Among the entries that follow, some lines contain the word "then". Show all of them.

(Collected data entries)
=======

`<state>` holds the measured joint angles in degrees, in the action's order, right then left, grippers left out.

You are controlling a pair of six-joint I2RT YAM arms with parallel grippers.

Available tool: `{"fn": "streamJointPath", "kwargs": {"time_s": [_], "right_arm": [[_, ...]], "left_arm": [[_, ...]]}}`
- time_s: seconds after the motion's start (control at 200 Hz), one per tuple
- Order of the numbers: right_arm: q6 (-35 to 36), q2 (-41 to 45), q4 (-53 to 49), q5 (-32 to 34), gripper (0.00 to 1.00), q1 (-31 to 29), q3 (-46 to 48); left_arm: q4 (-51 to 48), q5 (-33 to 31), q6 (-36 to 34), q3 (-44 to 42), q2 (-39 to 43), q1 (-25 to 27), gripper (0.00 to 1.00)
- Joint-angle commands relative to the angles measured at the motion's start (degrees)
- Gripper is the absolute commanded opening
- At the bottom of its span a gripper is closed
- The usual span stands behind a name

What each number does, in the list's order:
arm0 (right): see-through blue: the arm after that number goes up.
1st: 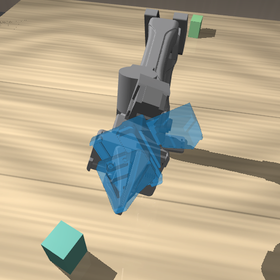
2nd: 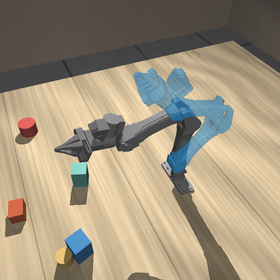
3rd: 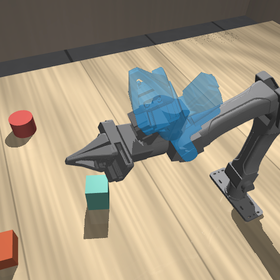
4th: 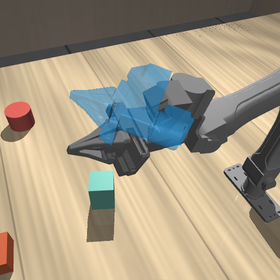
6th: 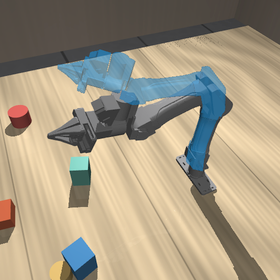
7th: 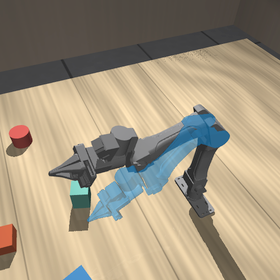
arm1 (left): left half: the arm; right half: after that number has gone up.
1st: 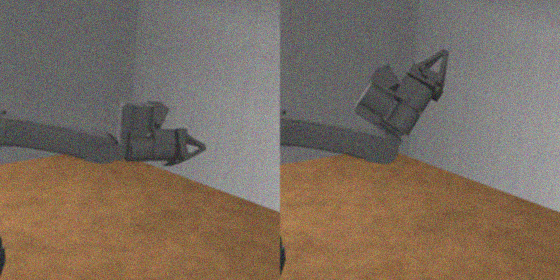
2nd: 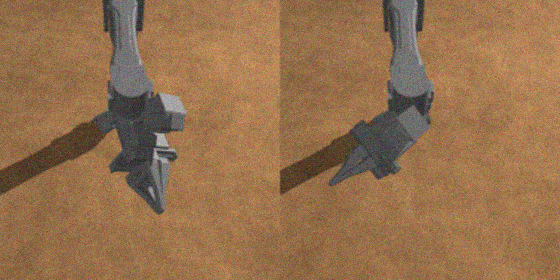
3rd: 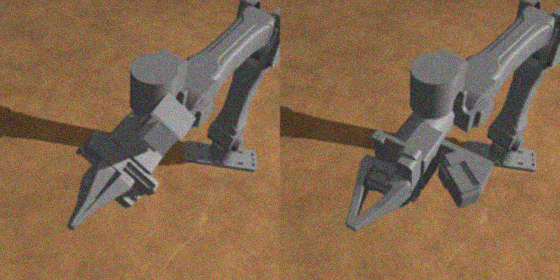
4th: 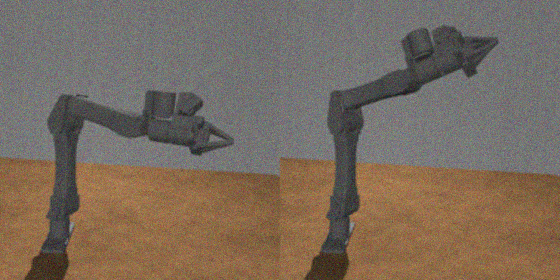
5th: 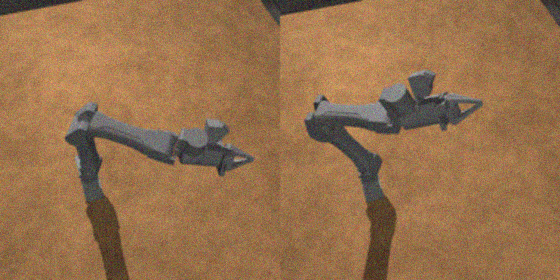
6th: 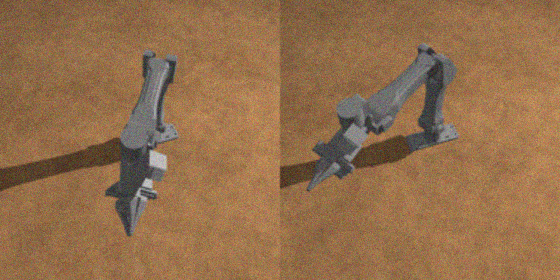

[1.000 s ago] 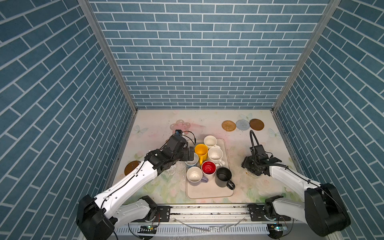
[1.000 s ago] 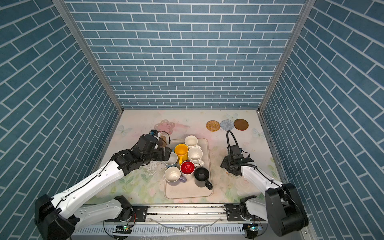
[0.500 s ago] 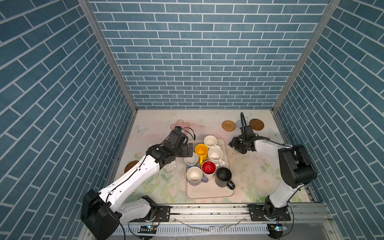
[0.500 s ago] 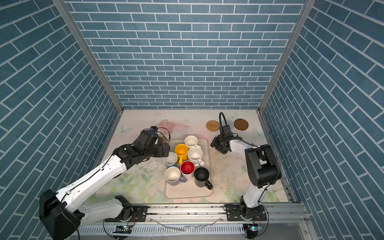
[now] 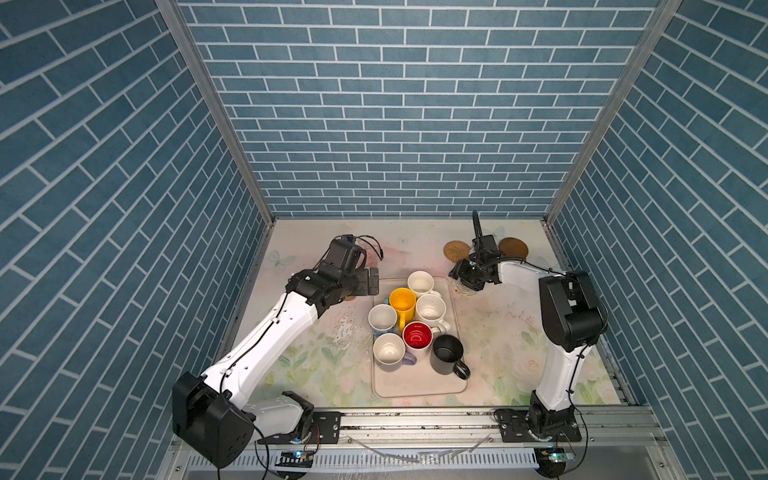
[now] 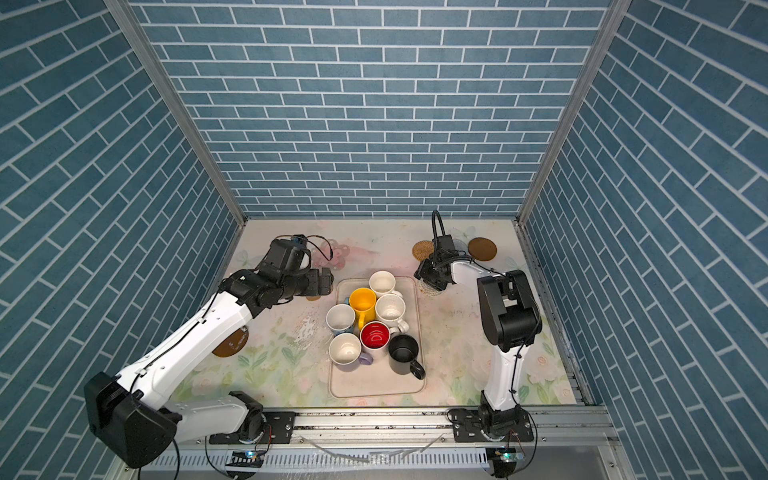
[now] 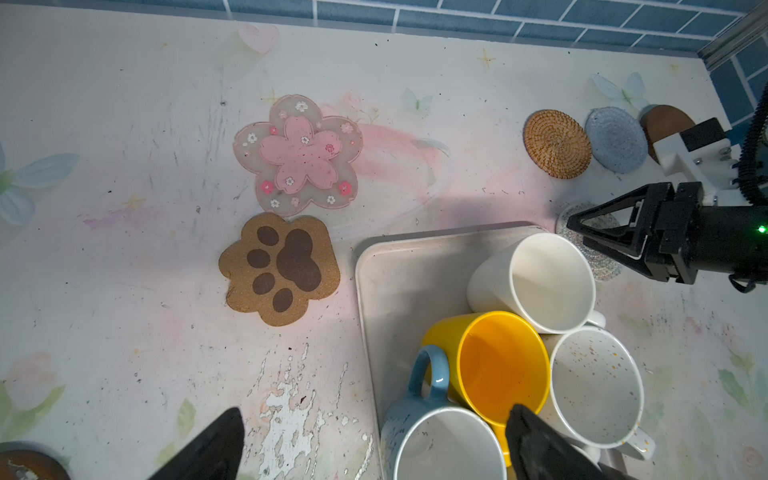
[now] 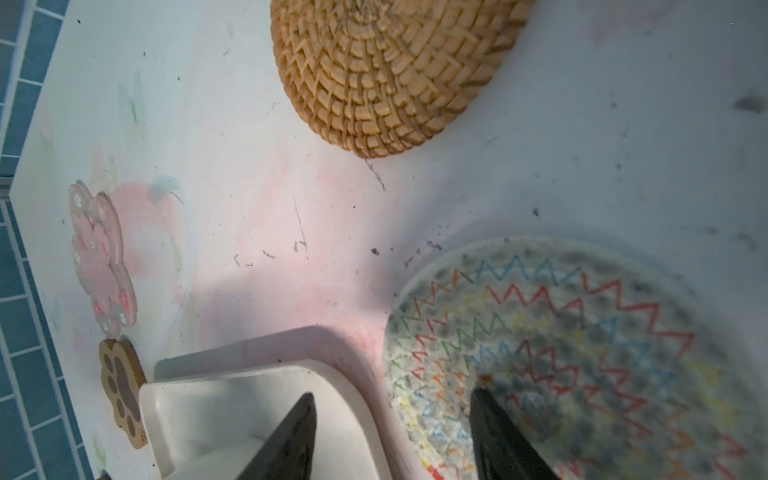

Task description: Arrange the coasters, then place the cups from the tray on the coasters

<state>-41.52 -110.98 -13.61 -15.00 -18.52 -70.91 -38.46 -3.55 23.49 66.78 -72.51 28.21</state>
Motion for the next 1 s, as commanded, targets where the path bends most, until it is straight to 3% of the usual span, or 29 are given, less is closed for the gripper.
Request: {"fn": "streamJointPath", "kwargs": {"time_s": [0.0, 0.185, 0.365, 0.73, 0.995], "right_arm": [[3.3, 3.3, -6.9, 3.1, 0.61, 0.0, -0.8], [5.5, 10.8, -7.1, 1.7, 0.54, -0.2, 1.2], [7.3, 13.6, -9.6, -1.7, 0.35, -1.4, 4.6], [8.5, 14.8, -4.2, -4.9, 0.32, -4.3, 17.3], [7.5, 11.8, -0.7, -6.0, 0.22, -6.5, 19.6]], "left_arm": [[-1.9, 1.1, -1.6, 2.0, -0.8, -0.9, 0.99], [-2.9, 0.5, -2.6, 3.9, -1.1, -0.9, 0.99], [-2.3, 1.0, -2.6, 3.6, -0.6, -0.9, 0.99], [0.6, 1.7, -0.4, -3.3, 1.7, -1.0, 0.99], [1.2, 1.4, 0.6, -7.0, 4.6, -1.0, 0.99]]}}
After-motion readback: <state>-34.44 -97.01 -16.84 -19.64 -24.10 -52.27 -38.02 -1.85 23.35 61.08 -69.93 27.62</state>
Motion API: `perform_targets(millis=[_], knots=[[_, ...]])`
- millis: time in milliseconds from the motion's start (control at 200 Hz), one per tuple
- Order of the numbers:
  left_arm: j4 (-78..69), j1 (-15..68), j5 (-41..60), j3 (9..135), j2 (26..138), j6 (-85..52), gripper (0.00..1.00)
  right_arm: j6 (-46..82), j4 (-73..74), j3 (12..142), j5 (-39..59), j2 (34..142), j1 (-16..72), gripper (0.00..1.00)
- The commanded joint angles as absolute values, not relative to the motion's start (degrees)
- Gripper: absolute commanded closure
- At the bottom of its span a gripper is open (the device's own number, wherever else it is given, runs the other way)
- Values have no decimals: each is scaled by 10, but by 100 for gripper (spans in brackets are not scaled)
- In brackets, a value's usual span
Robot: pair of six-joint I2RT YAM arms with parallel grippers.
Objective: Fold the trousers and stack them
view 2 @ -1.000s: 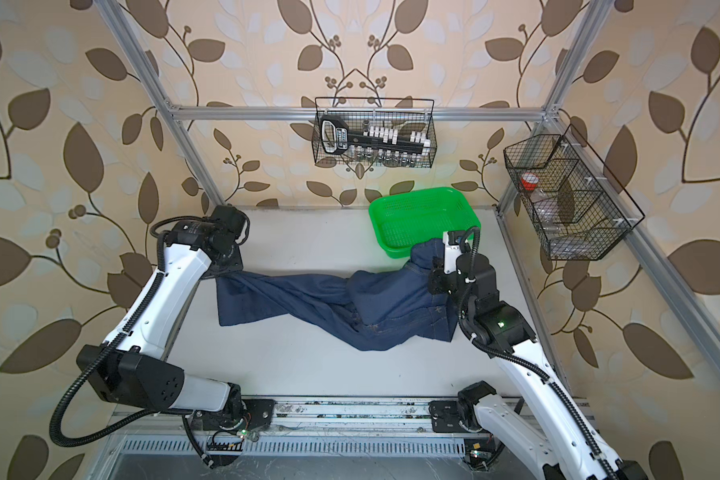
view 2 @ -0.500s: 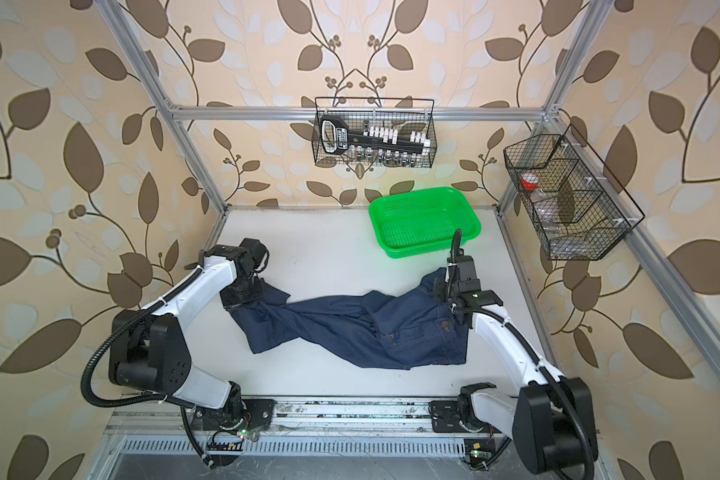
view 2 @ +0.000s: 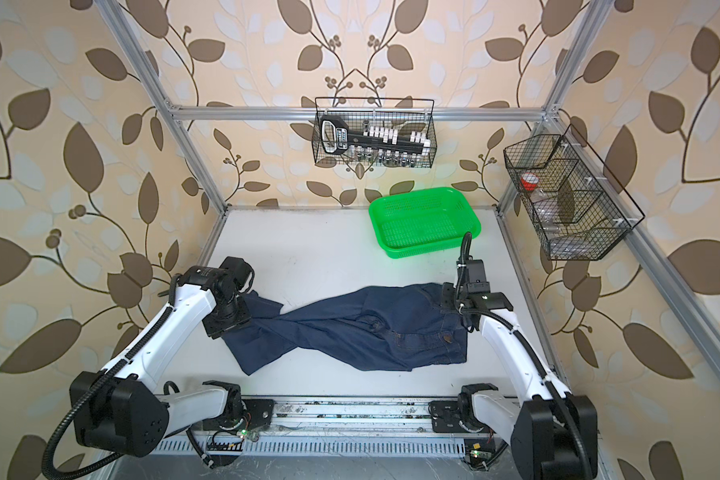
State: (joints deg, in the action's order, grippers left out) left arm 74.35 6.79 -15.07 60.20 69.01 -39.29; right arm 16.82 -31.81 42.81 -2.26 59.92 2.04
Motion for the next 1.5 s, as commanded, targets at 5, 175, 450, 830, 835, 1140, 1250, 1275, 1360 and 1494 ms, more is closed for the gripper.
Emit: perform_targets(millis=[5, 175, 450, 830, 835, 1140, 1250, 1275, 1360, 1494], knots=[[786, 70, -159, 682, 683, -386, 37, 168, -351, 428, -2, 580, -20, 44], [722, 71, -111, 733, 758, -350, 28, 165, -279, 421, 68, 654, -92, 32], [605, 63, -103, 741, 905, -361, 20, 157, -182, 424, 114, 825, -102, 27], [566, 51, -163, 771, 1024, -447, 18, 163, -141, 401, 130, 845, -107, 86], [567, 50, -164, 772, 1025, -449, 18, 163, -141, 402, 129, 845, -106, 87], [544, 39, -160, 780, 1089, -438, 27, 156, -170, 410, 124, 743, -107, 100], [556, 54, -146, 794, 1093, -435, 28, 144, -182, 409, 123, 726, -107, 100], [563, 60, -146, 796, 1092, -435, 28, 143, -183, 409, 123, 720, -107, 100], [587, 89, -155, 797, 1084, -437, 26, 139, -188, 407, 124, 705, -107, 100], [591, 116, -148, 780, 1069, -462, 27, 138, -187, 402, 127, 693, -107, 100]])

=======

▶ [Your response]:
`<state>` holds the measured joint angles in degrees, in the action's order, right then left, grippers left out.
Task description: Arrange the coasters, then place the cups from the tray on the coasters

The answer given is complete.